That’s the message of a PwC report released Monday that shows that the medtech industry faces real threats if it doesn’t focus more on innovation and having processes within the company that encourage it.
Entitled “Medtech companies prepare for an innovation Makeover,” PwC’s Health Research Institute found that only 14% of medtech executives formally manage their company’s innovation activities while only 17% believe they are innovation pionners. While 64% said that innovation is a competitive necessity today, a much larger percentage – 81% said that statement would be true in five years. These responses are based on interviews of 30 executives at major medtech companies, many with revenue of $1 billion.
One finding of the report that should not be a surprise to anyone following current trends, is that product innovation is no longer the key to success. The report declares:
The very notion of medtech innovation needs redefining in a new health economy that is focused on higher expectations for value and convenience. Medtech companies must be ready to compete in the new environment or risk being displaced by companies that can show evidence that their innovations create value.
In other words, companies banking on adding bells and whistles to existing products and charging a premium for it will no longer find takers. Customers today are looking for more than just products: they want a partner who can help to solve broader healthcare problems of cost, disease management and population management.

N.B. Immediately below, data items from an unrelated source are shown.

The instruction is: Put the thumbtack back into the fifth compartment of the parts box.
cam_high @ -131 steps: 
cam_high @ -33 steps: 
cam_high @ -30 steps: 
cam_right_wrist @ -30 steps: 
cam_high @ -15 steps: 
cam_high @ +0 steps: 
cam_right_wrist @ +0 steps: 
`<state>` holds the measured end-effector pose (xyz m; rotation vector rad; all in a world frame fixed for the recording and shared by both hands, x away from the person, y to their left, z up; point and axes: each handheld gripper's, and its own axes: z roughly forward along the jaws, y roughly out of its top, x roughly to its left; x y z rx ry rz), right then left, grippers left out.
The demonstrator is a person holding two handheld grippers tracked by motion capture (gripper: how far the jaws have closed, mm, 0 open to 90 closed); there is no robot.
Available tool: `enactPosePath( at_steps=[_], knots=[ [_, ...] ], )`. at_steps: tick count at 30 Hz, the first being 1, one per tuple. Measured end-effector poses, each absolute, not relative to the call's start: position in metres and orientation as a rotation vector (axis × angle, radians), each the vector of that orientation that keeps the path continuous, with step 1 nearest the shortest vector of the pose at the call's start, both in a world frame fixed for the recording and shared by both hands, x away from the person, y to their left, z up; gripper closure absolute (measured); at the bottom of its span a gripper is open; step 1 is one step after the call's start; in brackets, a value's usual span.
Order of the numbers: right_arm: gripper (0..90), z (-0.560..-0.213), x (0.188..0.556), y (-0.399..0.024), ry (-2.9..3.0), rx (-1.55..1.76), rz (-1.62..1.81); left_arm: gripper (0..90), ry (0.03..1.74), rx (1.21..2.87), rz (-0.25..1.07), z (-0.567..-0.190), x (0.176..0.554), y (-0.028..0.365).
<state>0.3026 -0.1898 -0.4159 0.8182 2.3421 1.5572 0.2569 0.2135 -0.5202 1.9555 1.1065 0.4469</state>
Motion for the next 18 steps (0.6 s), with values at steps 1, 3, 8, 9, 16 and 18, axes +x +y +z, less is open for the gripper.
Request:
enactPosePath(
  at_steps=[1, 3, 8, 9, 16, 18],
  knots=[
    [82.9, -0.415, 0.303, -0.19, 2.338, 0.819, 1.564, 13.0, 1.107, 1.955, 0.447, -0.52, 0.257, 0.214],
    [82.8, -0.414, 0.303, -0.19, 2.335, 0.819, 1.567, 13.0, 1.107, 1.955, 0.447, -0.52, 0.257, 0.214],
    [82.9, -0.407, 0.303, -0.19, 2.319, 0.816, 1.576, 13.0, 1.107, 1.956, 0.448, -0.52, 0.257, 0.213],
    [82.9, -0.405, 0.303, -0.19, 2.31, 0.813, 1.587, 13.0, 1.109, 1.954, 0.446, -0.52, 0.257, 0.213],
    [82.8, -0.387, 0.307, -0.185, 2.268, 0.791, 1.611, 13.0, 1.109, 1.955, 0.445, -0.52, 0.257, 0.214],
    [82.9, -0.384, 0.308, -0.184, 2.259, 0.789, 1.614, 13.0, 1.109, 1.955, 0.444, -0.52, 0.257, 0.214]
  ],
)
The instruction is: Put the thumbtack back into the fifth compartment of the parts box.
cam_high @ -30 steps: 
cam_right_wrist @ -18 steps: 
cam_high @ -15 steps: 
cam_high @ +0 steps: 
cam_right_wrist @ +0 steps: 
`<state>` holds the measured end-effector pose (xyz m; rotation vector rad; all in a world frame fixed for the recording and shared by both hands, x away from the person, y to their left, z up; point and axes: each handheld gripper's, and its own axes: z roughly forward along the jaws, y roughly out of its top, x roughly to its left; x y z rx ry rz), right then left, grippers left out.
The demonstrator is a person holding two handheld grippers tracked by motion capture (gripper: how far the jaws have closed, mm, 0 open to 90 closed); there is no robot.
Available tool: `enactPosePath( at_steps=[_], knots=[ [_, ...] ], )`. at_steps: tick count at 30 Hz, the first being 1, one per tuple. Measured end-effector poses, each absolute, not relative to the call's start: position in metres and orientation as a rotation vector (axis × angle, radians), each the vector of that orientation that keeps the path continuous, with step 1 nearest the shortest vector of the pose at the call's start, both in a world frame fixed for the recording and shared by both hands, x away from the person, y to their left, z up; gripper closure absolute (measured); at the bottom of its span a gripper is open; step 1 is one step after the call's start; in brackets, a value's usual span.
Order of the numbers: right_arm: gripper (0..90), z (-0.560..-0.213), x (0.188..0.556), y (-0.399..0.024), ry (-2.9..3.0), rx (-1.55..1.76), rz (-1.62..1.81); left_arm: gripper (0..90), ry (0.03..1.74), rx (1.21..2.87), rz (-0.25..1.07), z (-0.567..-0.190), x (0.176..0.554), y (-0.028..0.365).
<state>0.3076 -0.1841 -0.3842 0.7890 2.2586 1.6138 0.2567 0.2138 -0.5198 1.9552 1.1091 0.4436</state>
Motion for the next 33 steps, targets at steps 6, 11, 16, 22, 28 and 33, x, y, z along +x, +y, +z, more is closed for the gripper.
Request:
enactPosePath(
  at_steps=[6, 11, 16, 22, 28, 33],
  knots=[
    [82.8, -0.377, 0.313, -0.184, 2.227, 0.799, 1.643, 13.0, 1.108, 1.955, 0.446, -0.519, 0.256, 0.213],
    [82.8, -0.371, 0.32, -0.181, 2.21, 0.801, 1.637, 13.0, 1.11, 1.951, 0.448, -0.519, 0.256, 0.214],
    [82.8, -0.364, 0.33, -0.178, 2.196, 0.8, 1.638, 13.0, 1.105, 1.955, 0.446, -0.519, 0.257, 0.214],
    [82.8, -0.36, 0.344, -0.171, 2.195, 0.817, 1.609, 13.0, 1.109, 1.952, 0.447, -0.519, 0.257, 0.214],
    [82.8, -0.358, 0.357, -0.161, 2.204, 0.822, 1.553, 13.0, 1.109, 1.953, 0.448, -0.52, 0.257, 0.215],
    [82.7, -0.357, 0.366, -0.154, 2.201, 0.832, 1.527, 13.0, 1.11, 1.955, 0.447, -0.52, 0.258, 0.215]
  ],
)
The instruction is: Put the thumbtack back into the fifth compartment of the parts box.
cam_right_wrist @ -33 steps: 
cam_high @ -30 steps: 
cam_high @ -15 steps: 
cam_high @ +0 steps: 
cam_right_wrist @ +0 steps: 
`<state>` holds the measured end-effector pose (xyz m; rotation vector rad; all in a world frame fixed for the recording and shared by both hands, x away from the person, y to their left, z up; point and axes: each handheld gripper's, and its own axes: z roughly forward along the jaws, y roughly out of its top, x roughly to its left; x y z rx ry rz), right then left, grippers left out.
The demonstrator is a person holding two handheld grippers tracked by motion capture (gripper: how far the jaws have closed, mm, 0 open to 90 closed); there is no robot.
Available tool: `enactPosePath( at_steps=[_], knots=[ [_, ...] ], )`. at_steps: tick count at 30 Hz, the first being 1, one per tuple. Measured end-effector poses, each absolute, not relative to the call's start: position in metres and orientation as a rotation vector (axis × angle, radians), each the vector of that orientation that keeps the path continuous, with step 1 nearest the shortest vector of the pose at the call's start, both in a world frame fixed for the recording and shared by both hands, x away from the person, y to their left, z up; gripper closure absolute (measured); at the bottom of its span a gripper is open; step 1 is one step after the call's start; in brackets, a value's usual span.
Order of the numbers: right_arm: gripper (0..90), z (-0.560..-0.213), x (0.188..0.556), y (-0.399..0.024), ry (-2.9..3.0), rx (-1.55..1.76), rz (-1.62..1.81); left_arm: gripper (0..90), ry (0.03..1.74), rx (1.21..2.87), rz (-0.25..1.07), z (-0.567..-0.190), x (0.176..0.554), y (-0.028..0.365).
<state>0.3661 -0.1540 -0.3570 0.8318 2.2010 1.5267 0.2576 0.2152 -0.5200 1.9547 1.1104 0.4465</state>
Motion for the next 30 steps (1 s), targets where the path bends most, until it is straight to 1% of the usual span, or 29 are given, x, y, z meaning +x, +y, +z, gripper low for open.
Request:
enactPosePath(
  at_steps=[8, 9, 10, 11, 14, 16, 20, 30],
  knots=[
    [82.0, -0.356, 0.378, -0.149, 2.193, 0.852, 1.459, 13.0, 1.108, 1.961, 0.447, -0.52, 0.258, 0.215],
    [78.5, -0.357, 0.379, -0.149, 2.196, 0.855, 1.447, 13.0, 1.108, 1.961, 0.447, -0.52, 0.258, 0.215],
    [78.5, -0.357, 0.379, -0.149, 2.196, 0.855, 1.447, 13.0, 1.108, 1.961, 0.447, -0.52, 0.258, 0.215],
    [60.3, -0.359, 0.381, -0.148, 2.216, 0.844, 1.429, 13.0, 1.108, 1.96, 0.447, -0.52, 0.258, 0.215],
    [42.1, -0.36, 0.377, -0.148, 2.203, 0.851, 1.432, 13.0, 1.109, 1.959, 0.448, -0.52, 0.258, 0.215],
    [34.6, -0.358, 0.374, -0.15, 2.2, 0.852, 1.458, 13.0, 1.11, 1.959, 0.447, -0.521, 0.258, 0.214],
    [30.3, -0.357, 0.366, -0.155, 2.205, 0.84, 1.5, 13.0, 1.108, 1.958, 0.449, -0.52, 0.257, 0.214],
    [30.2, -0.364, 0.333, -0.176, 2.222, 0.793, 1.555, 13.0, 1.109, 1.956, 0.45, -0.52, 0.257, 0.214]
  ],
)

Here’s a slightly edited portion from the report:
The medtech industry has always viewed innovation as the critical element of success, and its importance continues to grow. But the innovation machine is not working like it used to. Today adding nifty features to existing products is not enough to warrant a price increase. Customers—be they hospitals, accountable care organizations (ACOs), or even individual consumers— now demand more in financial, convenience, and health terms. Medtech companies must focus more on service and business model innovations that meet new industry demands rather than on incremental product improvements. If they don’t, they risk fierce threats from new players eager to claim a part of this $349 billion global market, according to a market report from Evaluate.
One company that has already, and very publicly, taken this message to heart is Medtronic.
The Minnesota device maker intends to transform itself from a device maker to a medtech solutions partner, according to CEO Omar Ishrak. The company has also taken the leap into a services business by entering to contracts with European hospitals to manage their cath labs. The goal is to help hospitals be more efficient. Medtronic has also decided that it needs to play a bigger role in the contunuum of care that extends to patients beyond hospital walls. Earlier this summer, the company bought Cardiocom, a remote patient monitoring and disease management company targeting heart failure patients.
This squarely falls within the recommendations that the PwC report offers the industry. And they are:
Be ambidextrous by creating an innovation operating model that separates breakthrough and radical innovation from the incremental innovation necessary to support the core business.
Collaborate to get closer to the patient by integrating into the broader patient experience, the larger health ecosystem, and new payment models.
Measure innovation in new ways by using forward-looking metrics and connecting the dots for shareholders, who need help understanding the changing role and nature of innovation.
PwC also is releasing an interactive section on Monday called the Innovation Scorecard that scores 36 medtech firms based on HRI’s pre-set criteria around innovation practices.